● **What is being asked**: Determine how many lines of the listing below hold the string "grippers", then state that number alone.
** Opening Information shown block **
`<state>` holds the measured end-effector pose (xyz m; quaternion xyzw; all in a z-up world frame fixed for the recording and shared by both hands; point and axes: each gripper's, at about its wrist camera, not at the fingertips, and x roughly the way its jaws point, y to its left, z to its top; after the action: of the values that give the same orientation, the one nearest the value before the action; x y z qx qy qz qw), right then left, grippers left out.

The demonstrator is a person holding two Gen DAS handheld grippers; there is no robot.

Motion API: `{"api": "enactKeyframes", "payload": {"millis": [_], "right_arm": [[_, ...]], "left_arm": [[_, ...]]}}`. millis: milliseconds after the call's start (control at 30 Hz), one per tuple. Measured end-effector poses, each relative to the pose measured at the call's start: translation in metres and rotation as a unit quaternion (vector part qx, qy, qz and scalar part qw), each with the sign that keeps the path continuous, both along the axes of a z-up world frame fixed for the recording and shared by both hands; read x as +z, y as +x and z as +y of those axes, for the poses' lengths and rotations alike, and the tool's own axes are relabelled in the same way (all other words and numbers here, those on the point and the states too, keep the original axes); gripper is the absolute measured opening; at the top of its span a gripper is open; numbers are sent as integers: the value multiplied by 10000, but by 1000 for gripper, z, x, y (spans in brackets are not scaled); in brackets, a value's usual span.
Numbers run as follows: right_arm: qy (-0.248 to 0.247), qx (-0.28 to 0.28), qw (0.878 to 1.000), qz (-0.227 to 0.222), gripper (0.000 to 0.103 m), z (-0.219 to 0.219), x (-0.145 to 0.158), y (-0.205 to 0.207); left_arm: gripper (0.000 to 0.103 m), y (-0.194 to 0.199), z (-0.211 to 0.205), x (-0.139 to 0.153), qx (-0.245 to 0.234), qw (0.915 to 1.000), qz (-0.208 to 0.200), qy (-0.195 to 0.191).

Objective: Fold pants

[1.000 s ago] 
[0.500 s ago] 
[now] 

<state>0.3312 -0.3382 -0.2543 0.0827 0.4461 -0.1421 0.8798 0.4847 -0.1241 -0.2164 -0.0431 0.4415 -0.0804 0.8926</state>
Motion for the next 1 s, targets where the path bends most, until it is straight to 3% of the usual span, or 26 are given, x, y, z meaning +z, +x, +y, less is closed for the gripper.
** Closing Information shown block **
● **Output for this task**: 2